Dataset extract below:

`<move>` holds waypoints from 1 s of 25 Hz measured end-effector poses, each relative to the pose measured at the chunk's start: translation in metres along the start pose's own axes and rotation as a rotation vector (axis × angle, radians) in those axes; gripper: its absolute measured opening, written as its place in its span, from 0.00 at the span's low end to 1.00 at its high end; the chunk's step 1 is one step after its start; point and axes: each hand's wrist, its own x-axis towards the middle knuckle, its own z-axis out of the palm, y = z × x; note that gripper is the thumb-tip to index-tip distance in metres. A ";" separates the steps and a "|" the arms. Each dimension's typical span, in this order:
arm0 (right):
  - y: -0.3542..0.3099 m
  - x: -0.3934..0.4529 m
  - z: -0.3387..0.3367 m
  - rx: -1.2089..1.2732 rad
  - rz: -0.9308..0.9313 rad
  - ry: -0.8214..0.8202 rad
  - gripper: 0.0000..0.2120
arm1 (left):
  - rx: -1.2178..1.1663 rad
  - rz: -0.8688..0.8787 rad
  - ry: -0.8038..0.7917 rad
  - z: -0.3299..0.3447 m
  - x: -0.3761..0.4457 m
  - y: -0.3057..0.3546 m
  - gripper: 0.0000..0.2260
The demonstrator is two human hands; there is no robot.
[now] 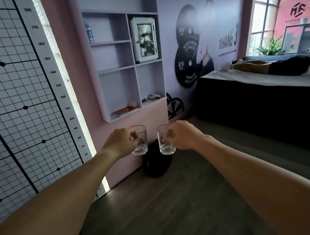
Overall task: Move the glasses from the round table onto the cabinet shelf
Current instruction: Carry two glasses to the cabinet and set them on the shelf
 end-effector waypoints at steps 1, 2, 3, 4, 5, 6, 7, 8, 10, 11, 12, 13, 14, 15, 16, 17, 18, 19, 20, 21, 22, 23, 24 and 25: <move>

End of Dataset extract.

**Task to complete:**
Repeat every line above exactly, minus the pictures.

**Output of the task:**
`<move>` holds waypoints from 1 s of 25 Hz measured end-effector poses, each relative to the pose measured at the chunk's start: translation in metres along the start pose's own axes and rotation as a rotation vector (axis × angle, radians) in those axes; gripper: its absolute measured opening, written as its place in its span, from 0.00 at the span's low end to 1.00 at its high end; the chunk's step 1 is one step after its start; point and axes: each hand's wrist, its own x-axis towards the middle knuckle, its own z-axis out of the palm, y = z × x; note that gripper is the thumb-tip to index-tip distance in metres. A ";" separates the steps and a "|" the arms. Each dimension's typical span, in this order:
arm0 (right):
  - y: -0.3542..0.3099 m
  - x: -0.3934..0.4529 m
  - z: -0.3387..0.3367 m
  - rx: -1.2089..1.2732 rad
  - rz: -0.9308..0.9313 rad
  - ry: -0.8214..0.8202 rad
  - gripper: 0.0000..0.2120
arm1 (left):
  - rx: -1.2178..1.1663 rad
  - rz: -0.8688..0.8787 rad
  - ry: -0.8038..0.7917 rad
  - z: -0.3299..0.3447 m
  - x: -0.3761..0.4457 m
  - y: -0.3057..0.3546 m
  - gripper: 0.0000..0.2260
The demonstrator is two human hands; there is no robot.
[now] 
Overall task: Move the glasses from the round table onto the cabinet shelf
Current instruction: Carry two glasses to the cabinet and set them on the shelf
 end-effector waypoints at steps 1, 2, 3, 4, 5, 6, 7, 8, 10, 11, 12, 13, 14, 15, 16, 17, 18, 19, 20, 21, 22, 23, 24 and 25: <move>

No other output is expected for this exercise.